→ **TASK DESCRIPTION**: From the first line to the last, write out the data below exactly.

[[ PROVIDED MATERIAL, beginning ]]

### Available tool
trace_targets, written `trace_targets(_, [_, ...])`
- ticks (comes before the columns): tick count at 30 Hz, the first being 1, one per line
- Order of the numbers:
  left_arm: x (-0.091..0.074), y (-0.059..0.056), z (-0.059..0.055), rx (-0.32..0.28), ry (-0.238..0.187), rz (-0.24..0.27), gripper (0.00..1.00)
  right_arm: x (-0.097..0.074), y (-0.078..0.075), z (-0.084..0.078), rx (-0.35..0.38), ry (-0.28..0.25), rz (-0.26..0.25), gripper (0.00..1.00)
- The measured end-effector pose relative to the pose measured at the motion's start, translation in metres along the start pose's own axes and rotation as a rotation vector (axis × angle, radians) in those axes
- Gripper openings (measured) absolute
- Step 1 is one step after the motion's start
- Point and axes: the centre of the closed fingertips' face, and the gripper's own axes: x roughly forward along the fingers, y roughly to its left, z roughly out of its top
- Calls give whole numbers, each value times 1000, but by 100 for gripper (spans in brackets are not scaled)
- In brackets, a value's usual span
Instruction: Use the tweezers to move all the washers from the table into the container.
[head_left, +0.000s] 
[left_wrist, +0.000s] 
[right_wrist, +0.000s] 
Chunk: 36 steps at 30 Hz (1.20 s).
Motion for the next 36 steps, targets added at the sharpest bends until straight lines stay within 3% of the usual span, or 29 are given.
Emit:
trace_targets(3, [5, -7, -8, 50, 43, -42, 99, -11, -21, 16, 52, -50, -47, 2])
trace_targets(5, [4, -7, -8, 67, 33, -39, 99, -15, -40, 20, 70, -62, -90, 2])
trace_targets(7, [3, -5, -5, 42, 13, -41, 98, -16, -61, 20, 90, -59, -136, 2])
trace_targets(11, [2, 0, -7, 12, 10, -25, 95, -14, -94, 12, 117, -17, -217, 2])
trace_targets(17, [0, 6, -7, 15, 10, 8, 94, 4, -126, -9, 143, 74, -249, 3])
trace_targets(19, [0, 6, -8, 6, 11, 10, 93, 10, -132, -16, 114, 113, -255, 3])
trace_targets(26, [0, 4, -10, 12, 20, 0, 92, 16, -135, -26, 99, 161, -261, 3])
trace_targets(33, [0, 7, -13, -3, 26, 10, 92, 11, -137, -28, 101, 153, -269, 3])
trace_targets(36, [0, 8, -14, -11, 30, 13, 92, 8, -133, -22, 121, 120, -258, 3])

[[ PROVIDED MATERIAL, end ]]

→ **TASK SOLUTION**:
### Available tool
trace_targets, written `trace_targets(_, [_, ...])`
- ticks (comes before the columns): tick count at 30 Hz, the first being 1, one per line
- Order of the numbers:
  left_arm: x (-0.091..0.074), y (-0.059..0.056), z (-0.059..0.055), rx (-0.32..0.28), ry (-0.238..0.187), rz (-0.24..0.27), gripper (0.00..1.00)
  right_arm: x (-0.097..0.074), y (-0.078..0.075), z (-0.084..0.078), rx (-0.35..0.38), ry (-0.28..0.25), rz (-0.26..0.25), gripper (0.00..1.00)
- The measured end-effector pose relative to the pose measured at the motion's start, translation in metres along the start pose's own axes and rotation as a rotation vector (axis × angle, radians) in those axes
- Gripper openings (measured) absolute
- Step 1 is one step after the motion's start
- Point and axes: the centre of the closed fingertips' face, and the gripper's own axes: x roughly forward along the fingers, y roughly to its left, z roughly out of its top
- Calls give whole numbers, each value times 1000, but by 100 for gripper (spans in brackets are not scaled)
- In brackets, a value's usual span
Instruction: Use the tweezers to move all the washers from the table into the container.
[head_left, +0.000s] 
[left_wrist, +0.000s] 
[right_wrist, +0.000s] 
Chunk: 36 steps at 30 Hz (1.20 s).
Motion for the next 36 steps, targets added at the sharpest bends until straight lines stay within 3% of the usual span, or 29 are given.
Emit:
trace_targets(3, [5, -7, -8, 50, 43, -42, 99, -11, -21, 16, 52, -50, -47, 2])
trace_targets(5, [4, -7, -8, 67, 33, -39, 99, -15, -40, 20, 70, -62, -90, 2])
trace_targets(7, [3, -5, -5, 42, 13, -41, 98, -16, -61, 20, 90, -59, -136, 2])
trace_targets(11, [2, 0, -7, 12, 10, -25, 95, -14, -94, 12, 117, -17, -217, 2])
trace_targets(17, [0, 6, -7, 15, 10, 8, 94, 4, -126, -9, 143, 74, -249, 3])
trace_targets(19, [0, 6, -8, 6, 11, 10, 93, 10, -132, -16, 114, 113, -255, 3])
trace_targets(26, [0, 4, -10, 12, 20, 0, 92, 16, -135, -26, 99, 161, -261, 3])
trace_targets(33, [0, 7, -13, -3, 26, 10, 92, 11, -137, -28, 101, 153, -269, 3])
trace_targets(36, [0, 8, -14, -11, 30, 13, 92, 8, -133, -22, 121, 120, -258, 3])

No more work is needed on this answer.